Thermal cycling durability improved by doping fluorine to PrBaCo2O5+δ as oxygen reduction reaction electrocatalyst in intermediate-temperature solid oxide fuel cells

Abstract

Double perovskite PrBaCo2O5+δ (PBC) has received much attention as cathode material for solid oxide fuel cells (SOFCs) due to its excellent catalytic activity for oxygen reduction reaction (ORR), especially at intermediate temperature up to 800 °C. However, its high thermal expansion coefficient (CTE), about twice as the electrolytes, usually results in poor durability.
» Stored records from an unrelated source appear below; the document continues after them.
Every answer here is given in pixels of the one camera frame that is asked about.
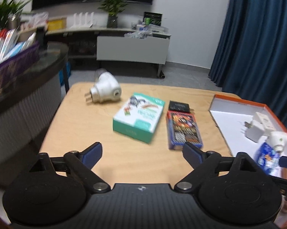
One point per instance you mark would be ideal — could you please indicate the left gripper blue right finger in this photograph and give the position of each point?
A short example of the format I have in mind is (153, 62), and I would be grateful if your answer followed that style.
(193, 155)

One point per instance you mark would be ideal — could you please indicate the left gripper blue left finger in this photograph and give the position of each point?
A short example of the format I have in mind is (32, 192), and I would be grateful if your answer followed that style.
(91, 155)

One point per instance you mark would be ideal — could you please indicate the rose gold bottle white cap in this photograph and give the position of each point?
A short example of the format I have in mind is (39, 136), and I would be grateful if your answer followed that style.
(280, 172)

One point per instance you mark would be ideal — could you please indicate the colourful card box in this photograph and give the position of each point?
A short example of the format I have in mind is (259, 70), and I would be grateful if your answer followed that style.
(182, 128)

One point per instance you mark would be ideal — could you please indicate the white usb charger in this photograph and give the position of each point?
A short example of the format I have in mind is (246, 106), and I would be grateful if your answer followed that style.
(254, 130)

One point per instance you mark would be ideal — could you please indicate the small white carton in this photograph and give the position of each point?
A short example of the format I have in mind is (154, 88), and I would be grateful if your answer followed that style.
(265, 121)

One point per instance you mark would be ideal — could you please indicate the small black box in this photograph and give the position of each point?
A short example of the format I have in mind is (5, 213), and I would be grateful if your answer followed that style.
(179, 107)

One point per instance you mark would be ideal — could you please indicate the orange rimmed white tray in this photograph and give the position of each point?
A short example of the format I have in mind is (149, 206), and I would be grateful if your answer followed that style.
(230, 115)

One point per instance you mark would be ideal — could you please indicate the teal and white box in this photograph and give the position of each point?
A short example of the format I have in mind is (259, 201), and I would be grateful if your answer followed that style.
(138, 117)

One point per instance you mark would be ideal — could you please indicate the white plug-in diffuser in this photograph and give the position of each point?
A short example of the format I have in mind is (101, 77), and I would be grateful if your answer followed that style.
(106, 88)

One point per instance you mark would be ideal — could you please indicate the dark side counter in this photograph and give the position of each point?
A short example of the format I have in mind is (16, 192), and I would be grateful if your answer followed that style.
(28, 105)

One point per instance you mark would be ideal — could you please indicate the blue curtain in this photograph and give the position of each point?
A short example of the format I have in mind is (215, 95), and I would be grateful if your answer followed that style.
(251, 57)

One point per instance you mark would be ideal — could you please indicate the white tv console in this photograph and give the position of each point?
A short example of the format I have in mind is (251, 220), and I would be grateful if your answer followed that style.
(115, 44)

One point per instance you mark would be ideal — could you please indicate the purple basket of items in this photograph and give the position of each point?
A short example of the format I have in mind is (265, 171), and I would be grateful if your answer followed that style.
(16, 56)

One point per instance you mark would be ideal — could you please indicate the white router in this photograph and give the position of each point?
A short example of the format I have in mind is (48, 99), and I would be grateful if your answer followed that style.
(83, 20)

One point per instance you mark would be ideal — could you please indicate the yellow box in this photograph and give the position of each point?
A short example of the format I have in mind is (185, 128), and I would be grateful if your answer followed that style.
(57, 24)

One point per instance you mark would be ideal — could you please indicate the black green sign card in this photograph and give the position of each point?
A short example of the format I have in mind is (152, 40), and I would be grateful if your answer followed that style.
(152, 18)

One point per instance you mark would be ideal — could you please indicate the white plastic bag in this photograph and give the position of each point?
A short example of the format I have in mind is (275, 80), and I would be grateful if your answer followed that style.
(34, 20)

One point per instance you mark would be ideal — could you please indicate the potted green plant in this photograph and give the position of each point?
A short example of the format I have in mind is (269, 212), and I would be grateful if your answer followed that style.
(112, 8)

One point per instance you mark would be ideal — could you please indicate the left potted plant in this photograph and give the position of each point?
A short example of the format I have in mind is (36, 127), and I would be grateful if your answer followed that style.
(8, 8)

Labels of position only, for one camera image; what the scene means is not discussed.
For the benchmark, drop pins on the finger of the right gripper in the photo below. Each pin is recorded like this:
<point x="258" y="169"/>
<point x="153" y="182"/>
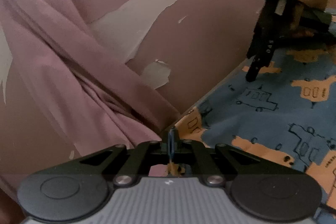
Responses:
<point x="255" y="67"/>

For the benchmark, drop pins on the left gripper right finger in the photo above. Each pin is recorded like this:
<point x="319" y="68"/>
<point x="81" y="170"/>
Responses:
<point x="213" y="166"/>

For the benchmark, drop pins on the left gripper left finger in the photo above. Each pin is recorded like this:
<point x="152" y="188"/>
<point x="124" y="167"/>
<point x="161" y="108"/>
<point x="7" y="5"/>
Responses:
<point x="122" y="166"/>

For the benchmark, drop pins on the blue orange patterned pants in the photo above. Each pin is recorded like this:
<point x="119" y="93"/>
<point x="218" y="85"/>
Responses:
<point x="287" y="115"/>

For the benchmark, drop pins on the pink curtain left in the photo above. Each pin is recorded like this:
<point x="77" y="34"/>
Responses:
<point x="90" y="98"/>

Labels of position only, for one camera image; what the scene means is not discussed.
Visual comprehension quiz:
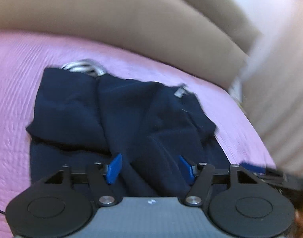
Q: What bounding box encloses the navy hoodie with white stripes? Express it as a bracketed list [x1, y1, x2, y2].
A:
[27, 68, 229, 197]

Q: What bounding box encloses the beige curtain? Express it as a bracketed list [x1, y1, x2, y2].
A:
[236, 0, 303, 176]

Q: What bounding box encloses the pink quilted bed cover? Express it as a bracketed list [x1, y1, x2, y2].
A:
[0, 28, 277, 238]

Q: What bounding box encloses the beige padded headboard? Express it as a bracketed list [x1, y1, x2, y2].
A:
[0, 0, 259, 89]

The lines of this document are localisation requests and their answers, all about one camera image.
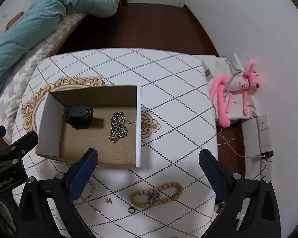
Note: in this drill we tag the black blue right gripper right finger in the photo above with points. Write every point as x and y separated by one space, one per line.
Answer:
250 206

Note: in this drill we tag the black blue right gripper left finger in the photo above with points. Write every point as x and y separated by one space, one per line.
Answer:
35 218

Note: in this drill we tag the white power strip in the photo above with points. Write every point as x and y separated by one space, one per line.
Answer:
265 144

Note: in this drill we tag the black charger plug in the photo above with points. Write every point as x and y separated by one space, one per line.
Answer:
267 154

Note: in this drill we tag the white cardboard box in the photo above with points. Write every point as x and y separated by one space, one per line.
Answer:
115 131

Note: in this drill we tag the gold earring piece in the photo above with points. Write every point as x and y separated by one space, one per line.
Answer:
108 201

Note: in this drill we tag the black smartwatch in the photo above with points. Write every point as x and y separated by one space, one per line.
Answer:
79 117

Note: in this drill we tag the white patterned tablecloth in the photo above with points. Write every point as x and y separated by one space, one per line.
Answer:
177 121

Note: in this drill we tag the silver pendant charm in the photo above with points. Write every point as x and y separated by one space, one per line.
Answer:
153 196

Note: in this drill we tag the grey clothes hanger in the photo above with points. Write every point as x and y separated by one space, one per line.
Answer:
234 72

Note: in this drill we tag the pink panther plush toy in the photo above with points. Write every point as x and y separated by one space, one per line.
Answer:
224 86

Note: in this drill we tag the teal duvet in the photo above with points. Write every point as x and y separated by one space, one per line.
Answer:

This work presents the effect of CTE reduction by doping fluorine ion to the oxygen-site of PrBaCo2O5+δ. The fluorine doping, which is confirmed with X-ray diffraction (XRD) and X-ray photoelectron spectroscopy investigations, can substantially reduce CTE, from 24.03 × 10−6 K−1 down to 16.78 × 10−6 K−1 as determined with dilatometry while from 26.52 × 10−6 K−1 to 17.46 × 10−6 K−1 with high-temperature XRD. Consequently, the durability is improved by a factor of ∼3.0 when the electrodes are subjected to 200–800 °C thermal cycles. In addition, the fluorine doping does not deteriorate but maintains or even improves the oxygen transport properties and electrochemical performance for ORR of PBC, demonstrating that fluorine doping is very attractive for the development of promising cathode materials for intermediate-temperature SOFCs.